■ Task instructions
Restate word for word the entries below, starting at the line with "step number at" and ending at the line with "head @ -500". Keep both end lines and omit the pictures.

[Dataset items]
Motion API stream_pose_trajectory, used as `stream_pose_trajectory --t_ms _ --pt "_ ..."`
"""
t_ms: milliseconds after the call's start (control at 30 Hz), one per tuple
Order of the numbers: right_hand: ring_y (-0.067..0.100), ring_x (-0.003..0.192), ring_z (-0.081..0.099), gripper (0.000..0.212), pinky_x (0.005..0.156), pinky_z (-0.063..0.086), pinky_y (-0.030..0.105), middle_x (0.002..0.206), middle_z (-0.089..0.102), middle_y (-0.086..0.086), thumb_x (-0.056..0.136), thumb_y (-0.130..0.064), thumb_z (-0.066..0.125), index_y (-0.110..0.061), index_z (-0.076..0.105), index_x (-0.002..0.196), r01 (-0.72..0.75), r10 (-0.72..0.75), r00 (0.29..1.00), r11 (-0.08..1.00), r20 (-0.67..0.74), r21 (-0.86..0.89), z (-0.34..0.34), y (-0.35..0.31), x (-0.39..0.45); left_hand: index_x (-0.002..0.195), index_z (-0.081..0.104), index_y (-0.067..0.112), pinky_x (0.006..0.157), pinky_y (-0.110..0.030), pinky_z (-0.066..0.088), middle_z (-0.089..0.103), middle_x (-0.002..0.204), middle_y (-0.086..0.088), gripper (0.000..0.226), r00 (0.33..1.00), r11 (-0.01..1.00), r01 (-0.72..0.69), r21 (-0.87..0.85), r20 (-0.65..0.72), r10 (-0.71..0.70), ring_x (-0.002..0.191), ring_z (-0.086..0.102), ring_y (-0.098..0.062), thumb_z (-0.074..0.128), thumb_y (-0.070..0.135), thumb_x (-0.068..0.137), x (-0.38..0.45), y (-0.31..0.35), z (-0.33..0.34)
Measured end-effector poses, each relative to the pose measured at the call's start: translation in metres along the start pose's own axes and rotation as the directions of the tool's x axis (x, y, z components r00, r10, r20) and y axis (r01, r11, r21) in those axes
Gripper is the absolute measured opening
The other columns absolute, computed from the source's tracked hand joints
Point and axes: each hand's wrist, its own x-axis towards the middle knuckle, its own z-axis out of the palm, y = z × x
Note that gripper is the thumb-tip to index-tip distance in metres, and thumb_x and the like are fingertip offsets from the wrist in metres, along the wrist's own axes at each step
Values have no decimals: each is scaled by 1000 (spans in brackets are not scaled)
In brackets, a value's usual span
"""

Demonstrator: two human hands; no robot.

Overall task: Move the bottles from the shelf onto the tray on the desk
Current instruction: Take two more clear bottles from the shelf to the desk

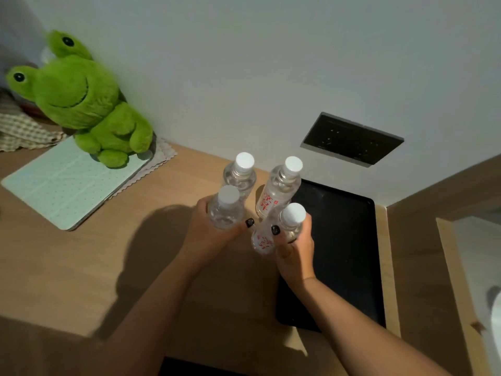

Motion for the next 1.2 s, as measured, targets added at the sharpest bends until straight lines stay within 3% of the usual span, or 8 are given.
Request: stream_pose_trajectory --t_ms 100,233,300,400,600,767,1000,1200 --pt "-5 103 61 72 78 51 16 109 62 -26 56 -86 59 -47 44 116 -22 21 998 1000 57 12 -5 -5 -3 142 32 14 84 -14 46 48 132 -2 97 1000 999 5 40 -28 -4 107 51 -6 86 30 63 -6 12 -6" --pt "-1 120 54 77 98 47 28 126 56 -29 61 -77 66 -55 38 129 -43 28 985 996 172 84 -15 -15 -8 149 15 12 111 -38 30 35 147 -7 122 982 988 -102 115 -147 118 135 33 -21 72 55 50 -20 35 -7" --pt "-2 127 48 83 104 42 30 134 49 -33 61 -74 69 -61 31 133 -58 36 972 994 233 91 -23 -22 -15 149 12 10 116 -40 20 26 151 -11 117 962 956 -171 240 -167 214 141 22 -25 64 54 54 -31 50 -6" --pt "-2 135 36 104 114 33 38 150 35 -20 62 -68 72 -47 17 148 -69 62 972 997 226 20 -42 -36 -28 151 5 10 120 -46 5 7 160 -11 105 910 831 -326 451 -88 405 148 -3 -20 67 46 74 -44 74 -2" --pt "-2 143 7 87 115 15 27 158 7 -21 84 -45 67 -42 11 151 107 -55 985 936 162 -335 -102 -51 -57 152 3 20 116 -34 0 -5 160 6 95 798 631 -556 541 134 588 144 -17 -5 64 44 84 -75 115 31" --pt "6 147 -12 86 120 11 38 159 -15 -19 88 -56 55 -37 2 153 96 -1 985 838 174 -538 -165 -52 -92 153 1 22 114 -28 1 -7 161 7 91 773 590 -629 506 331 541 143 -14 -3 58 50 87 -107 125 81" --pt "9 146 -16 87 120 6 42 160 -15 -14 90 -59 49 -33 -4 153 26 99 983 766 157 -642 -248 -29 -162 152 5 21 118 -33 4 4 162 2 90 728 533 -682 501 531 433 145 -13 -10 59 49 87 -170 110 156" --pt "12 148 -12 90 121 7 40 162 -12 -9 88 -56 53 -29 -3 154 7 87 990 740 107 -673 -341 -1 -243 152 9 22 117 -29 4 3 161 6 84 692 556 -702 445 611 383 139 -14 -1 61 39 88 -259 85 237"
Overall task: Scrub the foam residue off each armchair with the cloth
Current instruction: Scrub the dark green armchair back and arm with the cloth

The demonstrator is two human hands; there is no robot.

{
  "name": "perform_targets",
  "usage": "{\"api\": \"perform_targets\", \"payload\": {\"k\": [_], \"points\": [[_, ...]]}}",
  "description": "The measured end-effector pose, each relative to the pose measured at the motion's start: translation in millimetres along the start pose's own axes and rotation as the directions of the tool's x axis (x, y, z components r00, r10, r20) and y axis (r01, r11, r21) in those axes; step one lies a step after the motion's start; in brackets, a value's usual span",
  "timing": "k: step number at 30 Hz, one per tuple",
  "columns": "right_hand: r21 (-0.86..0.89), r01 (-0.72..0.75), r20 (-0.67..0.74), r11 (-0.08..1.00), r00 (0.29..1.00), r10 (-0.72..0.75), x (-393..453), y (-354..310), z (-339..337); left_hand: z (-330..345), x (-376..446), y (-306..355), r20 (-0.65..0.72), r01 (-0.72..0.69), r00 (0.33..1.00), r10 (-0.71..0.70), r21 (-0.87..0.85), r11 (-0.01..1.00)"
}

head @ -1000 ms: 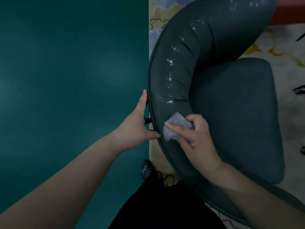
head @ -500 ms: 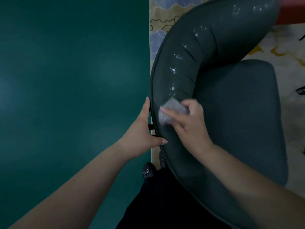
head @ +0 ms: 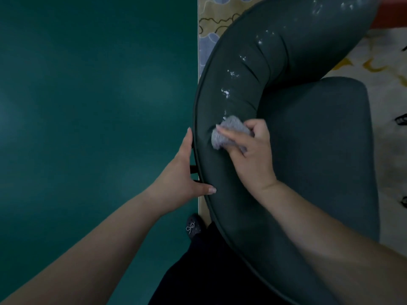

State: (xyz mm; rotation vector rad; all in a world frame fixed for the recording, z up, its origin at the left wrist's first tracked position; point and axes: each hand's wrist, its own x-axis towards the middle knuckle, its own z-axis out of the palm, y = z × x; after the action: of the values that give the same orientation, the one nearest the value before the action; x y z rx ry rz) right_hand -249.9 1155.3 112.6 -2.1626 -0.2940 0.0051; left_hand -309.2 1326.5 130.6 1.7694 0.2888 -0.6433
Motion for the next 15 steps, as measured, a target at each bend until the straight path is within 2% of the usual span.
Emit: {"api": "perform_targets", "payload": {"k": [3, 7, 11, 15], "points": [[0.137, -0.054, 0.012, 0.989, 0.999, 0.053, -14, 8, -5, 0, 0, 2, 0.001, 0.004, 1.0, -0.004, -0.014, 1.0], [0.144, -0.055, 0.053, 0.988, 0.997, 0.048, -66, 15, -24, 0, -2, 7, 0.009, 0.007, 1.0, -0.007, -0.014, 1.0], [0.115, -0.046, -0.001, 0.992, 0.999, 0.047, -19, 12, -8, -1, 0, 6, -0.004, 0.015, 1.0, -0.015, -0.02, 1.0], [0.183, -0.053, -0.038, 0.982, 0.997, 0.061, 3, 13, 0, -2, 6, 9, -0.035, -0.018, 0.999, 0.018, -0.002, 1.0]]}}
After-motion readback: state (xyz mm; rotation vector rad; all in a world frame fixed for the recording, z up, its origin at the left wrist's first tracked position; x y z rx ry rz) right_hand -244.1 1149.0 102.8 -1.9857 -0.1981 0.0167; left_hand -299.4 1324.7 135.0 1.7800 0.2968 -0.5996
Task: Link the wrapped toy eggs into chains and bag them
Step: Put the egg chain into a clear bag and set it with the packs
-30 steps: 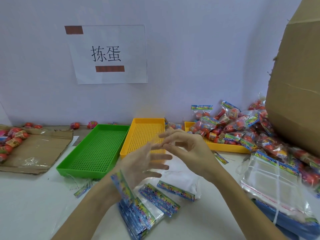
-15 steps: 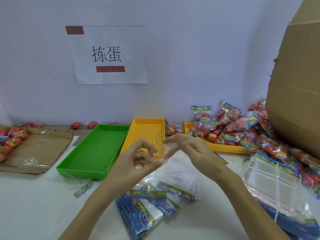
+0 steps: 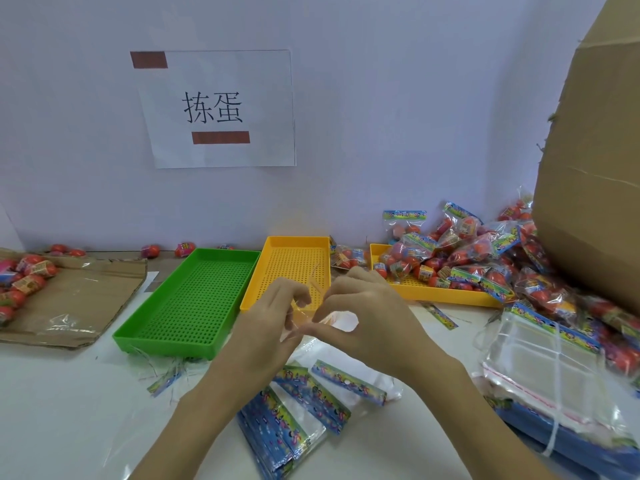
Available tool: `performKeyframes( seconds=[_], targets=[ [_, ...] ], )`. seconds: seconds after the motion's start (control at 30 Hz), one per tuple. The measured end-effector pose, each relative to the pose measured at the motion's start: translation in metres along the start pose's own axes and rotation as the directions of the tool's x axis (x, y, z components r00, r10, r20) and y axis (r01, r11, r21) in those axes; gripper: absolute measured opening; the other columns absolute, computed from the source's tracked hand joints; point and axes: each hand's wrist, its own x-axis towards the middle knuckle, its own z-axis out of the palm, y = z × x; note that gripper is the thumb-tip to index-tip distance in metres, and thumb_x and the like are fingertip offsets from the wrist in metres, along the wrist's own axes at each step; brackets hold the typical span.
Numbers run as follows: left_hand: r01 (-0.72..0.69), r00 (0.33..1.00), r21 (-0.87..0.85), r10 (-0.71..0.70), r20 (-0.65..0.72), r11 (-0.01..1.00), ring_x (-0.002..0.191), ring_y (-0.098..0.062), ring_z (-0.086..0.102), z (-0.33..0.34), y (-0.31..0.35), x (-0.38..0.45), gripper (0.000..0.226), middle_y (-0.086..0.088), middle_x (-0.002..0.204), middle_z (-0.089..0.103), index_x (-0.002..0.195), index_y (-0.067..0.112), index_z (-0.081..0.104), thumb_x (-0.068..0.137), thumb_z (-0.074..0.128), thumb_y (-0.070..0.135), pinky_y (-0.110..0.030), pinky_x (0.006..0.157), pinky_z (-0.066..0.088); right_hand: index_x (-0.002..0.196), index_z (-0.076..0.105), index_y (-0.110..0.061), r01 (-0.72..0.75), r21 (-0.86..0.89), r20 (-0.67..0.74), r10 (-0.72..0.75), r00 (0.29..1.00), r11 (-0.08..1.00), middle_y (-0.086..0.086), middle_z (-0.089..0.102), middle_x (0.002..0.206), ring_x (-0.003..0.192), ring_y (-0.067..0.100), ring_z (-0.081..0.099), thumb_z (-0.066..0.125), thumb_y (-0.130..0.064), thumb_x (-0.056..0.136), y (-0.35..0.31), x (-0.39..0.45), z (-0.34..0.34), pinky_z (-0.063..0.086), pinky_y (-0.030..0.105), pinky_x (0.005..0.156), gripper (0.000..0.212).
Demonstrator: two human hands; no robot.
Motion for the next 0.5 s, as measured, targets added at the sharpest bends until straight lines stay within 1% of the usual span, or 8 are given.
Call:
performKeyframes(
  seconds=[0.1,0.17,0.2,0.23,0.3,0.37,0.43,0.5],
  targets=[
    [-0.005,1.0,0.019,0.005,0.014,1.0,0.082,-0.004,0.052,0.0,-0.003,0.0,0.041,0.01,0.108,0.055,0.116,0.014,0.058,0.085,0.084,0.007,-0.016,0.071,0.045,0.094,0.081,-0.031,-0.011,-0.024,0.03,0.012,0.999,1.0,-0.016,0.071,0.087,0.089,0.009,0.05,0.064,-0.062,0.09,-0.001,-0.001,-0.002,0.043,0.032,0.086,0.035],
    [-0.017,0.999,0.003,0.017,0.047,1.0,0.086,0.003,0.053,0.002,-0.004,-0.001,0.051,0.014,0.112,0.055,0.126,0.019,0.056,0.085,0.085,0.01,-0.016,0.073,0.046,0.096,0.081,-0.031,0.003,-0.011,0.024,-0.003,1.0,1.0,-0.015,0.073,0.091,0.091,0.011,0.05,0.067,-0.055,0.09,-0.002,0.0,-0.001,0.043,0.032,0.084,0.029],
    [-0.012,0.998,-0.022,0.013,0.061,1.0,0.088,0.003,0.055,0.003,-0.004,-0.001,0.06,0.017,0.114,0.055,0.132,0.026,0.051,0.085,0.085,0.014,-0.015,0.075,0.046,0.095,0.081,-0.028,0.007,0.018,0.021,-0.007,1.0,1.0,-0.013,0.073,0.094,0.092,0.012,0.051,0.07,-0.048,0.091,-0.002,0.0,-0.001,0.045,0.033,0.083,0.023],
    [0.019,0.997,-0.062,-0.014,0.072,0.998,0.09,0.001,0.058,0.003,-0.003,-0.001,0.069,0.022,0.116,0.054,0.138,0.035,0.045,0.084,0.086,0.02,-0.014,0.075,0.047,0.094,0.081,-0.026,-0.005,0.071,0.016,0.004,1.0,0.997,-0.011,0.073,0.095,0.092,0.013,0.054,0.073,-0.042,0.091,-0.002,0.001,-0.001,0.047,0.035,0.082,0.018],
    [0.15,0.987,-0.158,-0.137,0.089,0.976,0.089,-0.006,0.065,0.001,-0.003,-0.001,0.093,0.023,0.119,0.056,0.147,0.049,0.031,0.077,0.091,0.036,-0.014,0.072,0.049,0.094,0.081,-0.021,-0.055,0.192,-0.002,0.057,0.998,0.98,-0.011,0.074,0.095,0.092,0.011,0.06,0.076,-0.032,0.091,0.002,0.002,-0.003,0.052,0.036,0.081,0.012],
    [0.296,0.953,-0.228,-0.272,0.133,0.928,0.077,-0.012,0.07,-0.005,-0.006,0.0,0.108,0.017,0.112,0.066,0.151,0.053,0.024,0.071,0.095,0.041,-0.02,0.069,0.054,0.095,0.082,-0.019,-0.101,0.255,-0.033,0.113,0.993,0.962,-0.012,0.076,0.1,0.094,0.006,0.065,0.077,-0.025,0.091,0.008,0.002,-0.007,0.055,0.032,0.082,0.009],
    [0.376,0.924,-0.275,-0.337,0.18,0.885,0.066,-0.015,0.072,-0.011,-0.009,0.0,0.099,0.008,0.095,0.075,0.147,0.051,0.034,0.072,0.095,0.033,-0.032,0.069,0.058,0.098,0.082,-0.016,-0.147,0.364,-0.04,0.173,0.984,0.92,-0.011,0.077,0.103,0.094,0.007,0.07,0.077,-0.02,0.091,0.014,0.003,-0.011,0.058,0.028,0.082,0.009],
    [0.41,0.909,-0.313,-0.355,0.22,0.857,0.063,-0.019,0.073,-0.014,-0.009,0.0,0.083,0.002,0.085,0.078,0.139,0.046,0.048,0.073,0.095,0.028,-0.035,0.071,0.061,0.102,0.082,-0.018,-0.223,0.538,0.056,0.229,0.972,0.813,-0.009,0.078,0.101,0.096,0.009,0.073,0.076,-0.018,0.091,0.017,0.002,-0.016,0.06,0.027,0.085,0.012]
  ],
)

■ Output for this task
  "timing": "k: step number at 30 Hz, one per tuple",
  "columns": "right_hand: r21 (-0.86..0.89), r01 (-0.72..0.75), r20 (-0.67..0.74), r11 (-0.08..1.00), r00 (0.29..1.00), r10 (-0.72..0.75), x (-393..453), y (-354..310), z (-339..337); left_hand: z (-330..345), x (-376..446), y (-306..355), r20 (-0.65..0.72), r01 (-0.72..0.69), r00 (0.33..1.00), r10 (-0.71..0.70), r21 (-0.87..0.85), r11 (-0.01..1.00)"
}

head @ -1000 ms: 
head @ -500 ms: 

With this, the exercise is finished.